Let $f(x, y)$ be the number of cells the line segment from $(0, 0)$ to $(x, y)$ passes through. The problem is then equivalent to finding \[f(5000-2000, 8000-3000)=f(3000, 5000).\] Sometimes the segment passes through lattice points in between the endpoints, which happens $\text{gcd}(3000, 5000)-1=999$ times. This partitions the segment into $1000$ congruent pieces that each pass through $f(3, 5)$ cells, which means the answer is \[1000f(3, 5).\] Note that a new square is entered when the lines pass through one of the lines in the coordinate grid, which for $f(3, 5)$ happens $3-1+5-1=6$ times. Because $3$ and $5$ are relatively prime, no lattice point except for the endpoints intersects the line segment from $(0, 0)$ to $(3, 5).$ This means that including the first cell closest to $(0, 0),$ The segment passes through $f(3, 5)=6+1=7$ cells. Thus, the answer is $\boxed{\textbf{(C)}7000}.$ Alternatively, $f(3, 5)$ can be found by drawing an accurate diagram, leaving you with the same answer. Note: A general form for finding $f(x, y)$ is $x+y-\text{gcd}(x, y).$ We subtract $\text{gcd}(x, y)$ to account for overlapping, when the line segment goes through a lattice point.
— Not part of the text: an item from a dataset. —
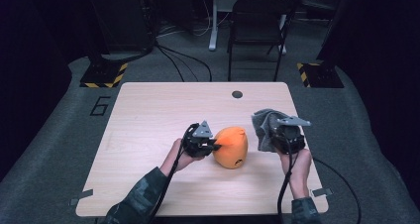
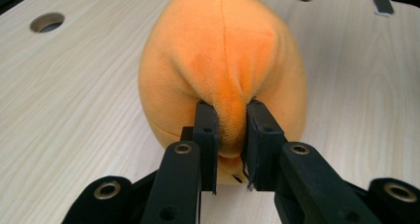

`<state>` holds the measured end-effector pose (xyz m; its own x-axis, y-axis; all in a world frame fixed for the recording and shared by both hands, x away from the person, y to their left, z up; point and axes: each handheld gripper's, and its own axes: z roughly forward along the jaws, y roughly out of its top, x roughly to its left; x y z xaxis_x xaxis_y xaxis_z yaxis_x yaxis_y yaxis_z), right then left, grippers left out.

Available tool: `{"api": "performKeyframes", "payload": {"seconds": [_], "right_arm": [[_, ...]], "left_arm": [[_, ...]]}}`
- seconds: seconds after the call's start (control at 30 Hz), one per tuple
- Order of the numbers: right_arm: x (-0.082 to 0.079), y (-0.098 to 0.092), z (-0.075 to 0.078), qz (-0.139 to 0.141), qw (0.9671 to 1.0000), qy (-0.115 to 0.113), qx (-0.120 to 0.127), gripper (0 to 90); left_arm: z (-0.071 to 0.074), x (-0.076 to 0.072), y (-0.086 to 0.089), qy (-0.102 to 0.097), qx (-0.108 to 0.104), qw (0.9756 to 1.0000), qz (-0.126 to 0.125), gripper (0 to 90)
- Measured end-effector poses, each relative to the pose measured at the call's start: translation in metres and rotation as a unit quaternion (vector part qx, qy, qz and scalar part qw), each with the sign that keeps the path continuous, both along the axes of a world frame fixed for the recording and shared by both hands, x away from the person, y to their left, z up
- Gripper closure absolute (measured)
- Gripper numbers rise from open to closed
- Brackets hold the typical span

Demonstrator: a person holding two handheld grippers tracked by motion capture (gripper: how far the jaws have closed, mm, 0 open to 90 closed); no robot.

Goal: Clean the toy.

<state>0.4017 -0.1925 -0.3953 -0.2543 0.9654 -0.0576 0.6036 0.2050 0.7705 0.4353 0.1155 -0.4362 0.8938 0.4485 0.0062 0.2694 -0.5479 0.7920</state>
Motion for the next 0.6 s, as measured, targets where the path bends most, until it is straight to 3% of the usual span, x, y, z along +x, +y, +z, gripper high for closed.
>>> {"api": "performKeyframes", "payload": {"seconds": [0.03,0.17,0.3,0.4,0.5,0.6], "right_arm": [[0.001,-0.006,-0.006,-0.005,0.9999,0.006,0.012,74.9],[0.012,-0.018,-0.038,-0.02,0.9986,0.048,0.007,74.2],[0.018,-0.022,-0.057,-0.027,0.9968,0.074,0.012,72.9],[0.02,-0.025,-0.065,-0.036,0.9958,0.082,0.02,71.7],[0.023,-0.029,-0.072,-0.041,0.995,0.09,0.017,67.6],[0.027,-0.028,-0.082,-0.048,0.9939,0.099,0.008,57.1]], "left_arm": [[-0.001,0.003,0.002,0.004,-0.002,1.0,0.008,76.3],[-0.005,0.012,0.009,0.006,0.004,0.9986,0.051,73.5],[-0.012,0.023,0.016,0.02,-0.005,0.996,0.087,67.4],[-0.018,0.031,0.023,0.017,-0.008,0.9914,0.13,62.1],[-0.024,0.039,0.031,0.027,-0.025,0.9868,0.158,54.9],[-0.029,0.045,0.036,0.027,-0.033,0.9833,0.177,48.1]]}}
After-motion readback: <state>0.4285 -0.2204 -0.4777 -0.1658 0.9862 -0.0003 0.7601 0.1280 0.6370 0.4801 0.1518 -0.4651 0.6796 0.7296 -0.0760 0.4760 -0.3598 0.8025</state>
Extend the "inner part" of the mountain so that the image is two right triangles that overlap in a third right triangle as shown. The side length of the largest right triangle is $12\sqrt{2},$ which means its area is $144.$ Similarly, the area of the second largest right triangle is $64$ (the side length is $8\sqrt{2}$), and the area of the overlap is $h^2$ (the side length is $h\sqrt{2}$). Because the right triangles have a side ratio of 1:1:$\sqrt{2}$.Thus, \[144+64-h^2=183,\] which means that the answer is $\boxed{\mathbf{(B)}\text{ 5}}.$

Suppose the passengers are indistinguishable. There are $\binom{12}{8} = 495$ total ways to distribute the passengers. We proceed with complementary counting, and instead, will count the number of passenger arrangements such that the couple cannot sit anywhere. Consider the partitions of $8$ among the rows of $3$ seats, to make our lives easier, assuming they are non-increasing. We have $(3, 3, 2, 0), (3, 3, 1, 1), (3, 2, 2, 1), (2, 2, 2, 2)$. For the first partition, clearly, the couple will always be able to sit in the row with $0$ occupied seats, so we have $0$ cases here. For the second partition, there are $\frac{4!}{2!2!} = 6$ ways to permute the partition. Now the rows with exactly $1$ passenger must be in the middle, so this case generates $6$ cases. For the third partition, there are $\frac{4!}{2!} = 12$ ways to permute the partition. For rows with $2$ passengers, there are $\binom{3}{2} = 3$ ways to arrange them in the row so that the couple cannot sit there. The row with $1$ passenger must be in the middle. We obtain $12 \cdot 3^2 = 108$ cases. For the fourth partition, there is $1$ way to permute the partition. As said before, rows with $2$ passengers can be arranged in $3$ ways, so we obtain $3^4 = 81$ cases. Collectively, we obtain a total of $6 + 108 + 81 = 195$ cases. The final probability is $1 - \frac{195}{495} = \boxed{\textbf{(C)}~\frac{20}{33}}$.